> **Your objective**:
Output only the lines below that start at the line containing "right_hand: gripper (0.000" and end at the line containing "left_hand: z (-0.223", with both ends kept.

> **Recorded data**:
***

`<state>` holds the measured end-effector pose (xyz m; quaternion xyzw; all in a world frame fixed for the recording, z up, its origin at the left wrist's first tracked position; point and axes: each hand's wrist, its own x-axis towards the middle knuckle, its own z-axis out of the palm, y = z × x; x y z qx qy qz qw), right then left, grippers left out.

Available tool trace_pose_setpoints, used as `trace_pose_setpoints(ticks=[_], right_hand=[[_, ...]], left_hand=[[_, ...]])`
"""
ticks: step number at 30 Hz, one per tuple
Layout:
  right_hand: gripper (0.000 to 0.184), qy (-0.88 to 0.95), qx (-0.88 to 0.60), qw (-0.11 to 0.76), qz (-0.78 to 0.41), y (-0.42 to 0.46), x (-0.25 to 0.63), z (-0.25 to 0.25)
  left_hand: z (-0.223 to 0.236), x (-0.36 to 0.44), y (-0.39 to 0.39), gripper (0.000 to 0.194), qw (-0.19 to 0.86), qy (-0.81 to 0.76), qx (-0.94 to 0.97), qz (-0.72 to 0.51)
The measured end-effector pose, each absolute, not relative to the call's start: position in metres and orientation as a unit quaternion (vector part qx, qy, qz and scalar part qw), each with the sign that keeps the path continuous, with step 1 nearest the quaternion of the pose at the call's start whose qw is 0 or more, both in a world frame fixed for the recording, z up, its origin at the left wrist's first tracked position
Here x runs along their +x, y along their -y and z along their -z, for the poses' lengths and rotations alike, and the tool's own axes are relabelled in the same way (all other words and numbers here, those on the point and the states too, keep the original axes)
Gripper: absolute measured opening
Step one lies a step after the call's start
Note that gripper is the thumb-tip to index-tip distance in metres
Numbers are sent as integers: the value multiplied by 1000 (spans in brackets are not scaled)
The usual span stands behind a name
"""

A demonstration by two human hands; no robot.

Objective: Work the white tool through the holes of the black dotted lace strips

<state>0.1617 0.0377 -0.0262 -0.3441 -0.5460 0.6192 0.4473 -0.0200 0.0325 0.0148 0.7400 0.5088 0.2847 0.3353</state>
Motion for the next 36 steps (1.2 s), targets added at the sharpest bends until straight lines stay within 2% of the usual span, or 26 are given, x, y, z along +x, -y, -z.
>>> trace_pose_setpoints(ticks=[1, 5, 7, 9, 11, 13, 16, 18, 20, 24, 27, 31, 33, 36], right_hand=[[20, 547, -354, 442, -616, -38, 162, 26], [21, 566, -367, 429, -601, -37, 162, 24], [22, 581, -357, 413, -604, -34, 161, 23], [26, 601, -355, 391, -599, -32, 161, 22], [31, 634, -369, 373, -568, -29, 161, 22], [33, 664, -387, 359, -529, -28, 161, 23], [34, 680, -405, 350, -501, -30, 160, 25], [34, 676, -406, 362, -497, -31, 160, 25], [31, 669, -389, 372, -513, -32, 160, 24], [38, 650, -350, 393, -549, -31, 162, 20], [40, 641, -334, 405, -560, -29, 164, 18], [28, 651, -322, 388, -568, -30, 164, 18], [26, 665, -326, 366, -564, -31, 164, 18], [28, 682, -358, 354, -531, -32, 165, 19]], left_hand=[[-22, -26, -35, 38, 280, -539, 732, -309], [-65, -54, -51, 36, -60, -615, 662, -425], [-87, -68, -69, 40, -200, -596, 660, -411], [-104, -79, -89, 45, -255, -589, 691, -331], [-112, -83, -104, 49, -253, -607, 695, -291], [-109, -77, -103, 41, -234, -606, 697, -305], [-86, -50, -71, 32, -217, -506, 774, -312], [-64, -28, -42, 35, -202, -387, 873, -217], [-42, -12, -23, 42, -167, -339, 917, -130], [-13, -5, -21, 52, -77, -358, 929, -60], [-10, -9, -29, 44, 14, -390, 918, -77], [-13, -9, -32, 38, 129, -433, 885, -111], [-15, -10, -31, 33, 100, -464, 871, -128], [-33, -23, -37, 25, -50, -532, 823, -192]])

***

> **Completed task**:
  right_hand: gripper (0.000 to 0.184), qy (-0.88 to 0.95), qx (-0.88 to 0.60), qw (-0.11 to 0.76), qz (-0.78 to 0.41), y (-0.42 to 0.46), x (-0.25 to 0.63), z (-0.25 to 0.25)
  left_hand: z (-0.223 to 0.236), x (-0.36 to 0.44), y (-0.39 to 0.39), gripper (0.000 to 0.194), qw (-0.19 to 0.86), qy (-0.81 to 0.76), qx (-0.94 to 0.97), qz (-0.72 to 0.51)

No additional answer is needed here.